[RECORD EXCERPTS Boundary: Start]

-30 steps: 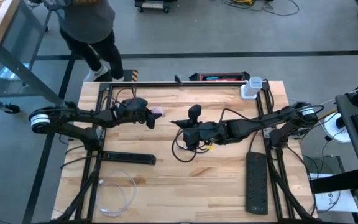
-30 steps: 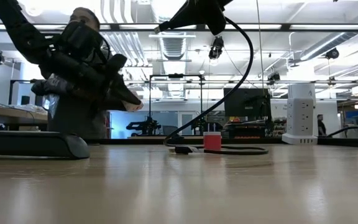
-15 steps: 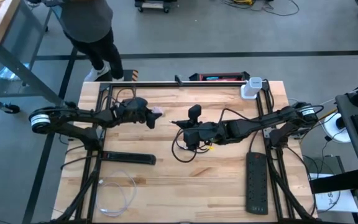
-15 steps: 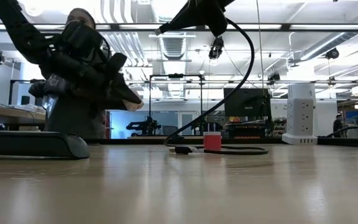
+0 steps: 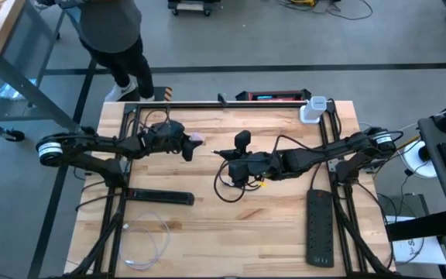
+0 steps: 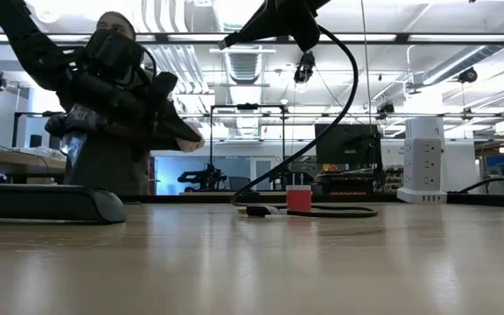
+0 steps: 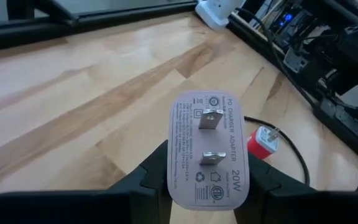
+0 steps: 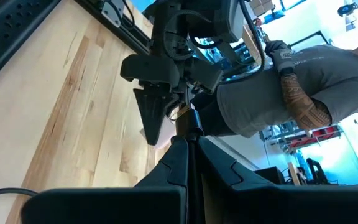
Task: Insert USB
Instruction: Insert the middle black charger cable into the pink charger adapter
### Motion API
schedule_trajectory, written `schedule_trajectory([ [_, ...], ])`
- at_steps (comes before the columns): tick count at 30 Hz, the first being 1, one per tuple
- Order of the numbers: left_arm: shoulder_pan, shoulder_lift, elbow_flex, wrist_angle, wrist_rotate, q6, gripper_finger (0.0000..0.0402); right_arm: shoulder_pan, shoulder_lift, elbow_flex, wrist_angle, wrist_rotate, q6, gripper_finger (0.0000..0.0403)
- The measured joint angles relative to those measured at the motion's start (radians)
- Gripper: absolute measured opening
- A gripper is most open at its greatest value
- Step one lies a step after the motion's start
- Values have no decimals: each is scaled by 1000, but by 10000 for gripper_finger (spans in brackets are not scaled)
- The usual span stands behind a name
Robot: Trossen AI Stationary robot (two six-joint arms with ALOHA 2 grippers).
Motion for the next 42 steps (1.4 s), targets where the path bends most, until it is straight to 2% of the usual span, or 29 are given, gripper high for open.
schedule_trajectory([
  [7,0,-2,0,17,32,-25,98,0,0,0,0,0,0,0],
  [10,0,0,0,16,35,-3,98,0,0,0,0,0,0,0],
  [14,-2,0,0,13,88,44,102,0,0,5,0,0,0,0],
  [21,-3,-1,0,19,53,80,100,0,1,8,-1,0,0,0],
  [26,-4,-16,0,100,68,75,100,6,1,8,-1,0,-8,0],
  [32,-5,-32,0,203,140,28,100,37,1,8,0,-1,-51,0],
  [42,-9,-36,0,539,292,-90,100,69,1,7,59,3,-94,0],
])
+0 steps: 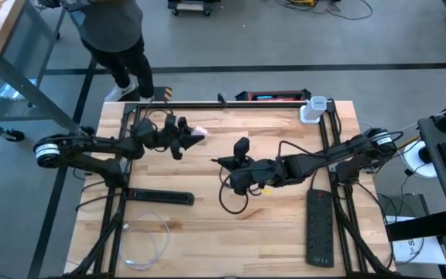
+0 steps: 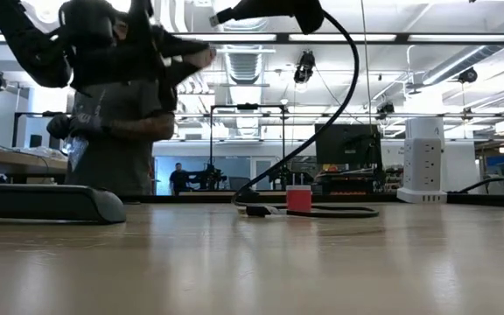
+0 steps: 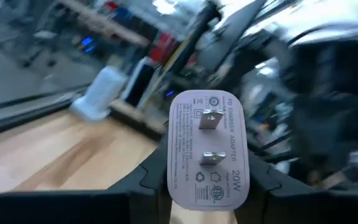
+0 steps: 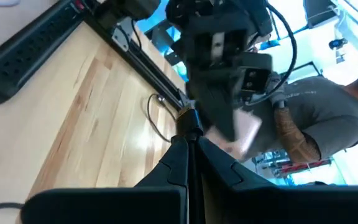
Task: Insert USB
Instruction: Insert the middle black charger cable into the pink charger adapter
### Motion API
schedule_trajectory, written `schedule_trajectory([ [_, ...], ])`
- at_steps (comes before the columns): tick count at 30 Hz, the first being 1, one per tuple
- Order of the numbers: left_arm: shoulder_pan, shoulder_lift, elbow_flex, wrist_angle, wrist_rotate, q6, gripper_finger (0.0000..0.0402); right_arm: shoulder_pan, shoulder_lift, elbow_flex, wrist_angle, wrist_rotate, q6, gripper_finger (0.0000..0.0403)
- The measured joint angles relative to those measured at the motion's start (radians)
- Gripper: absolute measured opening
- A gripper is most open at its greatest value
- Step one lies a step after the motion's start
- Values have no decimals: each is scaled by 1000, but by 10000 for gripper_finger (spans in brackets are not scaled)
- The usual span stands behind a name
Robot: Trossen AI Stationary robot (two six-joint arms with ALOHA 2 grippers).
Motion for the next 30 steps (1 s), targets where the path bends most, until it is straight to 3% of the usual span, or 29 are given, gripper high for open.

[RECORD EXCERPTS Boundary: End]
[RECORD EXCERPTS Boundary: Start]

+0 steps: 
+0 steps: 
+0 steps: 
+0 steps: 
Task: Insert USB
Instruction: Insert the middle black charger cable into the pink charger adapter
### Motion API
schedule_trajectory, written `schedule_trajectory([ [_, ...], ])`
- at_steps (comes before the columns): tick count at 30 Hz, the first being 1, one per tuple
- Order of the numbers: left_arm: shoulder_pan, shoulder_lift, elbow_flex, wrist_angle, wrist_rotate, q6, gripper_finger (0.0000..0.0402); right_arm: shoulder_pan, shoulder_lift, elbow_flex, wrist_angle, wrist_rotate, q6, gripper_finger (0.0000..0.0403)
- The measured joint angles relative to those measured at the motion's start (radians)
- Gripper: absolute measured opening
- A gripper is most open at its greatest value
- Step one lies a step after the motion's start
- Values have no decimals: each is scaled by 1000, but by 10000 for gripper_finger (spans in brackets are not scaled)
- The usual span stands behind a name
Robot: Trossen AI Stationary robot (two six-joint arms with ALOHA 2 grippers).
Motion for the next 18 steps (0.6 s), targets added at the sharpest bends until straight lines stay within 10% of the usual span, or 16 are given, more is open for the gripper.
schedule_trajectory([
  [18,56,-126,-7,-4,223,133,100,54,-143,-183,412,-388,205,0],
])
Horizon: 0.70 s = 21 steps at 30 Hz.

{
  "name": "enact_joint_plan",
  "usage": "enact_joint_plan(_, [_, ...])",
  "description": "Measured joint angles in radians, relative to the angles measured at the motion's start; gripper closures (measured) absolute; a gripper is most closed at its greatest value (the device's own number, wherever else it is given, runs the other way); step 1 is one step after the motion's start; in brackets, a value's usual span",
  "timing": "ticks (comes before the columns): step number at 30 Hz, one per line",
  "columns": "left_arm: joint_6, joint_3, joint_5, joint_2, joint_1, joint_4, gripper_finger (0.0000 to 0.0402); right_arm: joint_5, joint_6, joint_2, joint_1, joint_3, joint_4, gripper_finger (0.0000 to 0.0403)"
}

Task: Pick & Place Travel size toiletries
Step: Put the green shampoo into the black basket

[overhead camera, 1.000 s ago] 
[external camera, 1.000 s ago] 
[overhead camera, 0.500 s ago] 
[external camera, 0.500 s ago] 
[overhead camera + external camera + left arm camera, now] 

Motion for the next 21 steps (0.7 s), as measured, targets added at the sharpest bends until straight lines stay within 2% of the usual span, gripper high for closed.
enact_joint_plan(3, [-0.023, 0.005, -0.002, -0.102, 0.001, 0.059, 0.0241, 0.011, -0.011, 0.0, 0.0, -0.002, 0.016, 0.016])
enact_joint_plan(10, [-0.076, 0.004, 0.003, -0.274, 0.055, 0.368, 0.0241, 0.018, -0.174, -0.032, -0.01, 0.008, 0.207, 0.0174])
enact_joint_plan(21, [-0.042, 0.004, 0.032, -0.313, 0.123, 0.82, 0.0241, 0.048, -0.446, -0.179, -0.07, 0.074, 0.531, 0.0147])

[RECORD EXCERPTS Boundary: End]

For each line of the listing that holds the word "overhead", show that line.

[overhead camera, 1.000 s ago] 
[overhead camera, 0.500 s ago] 
[overhead camera + external camera + left arm camera, now] 

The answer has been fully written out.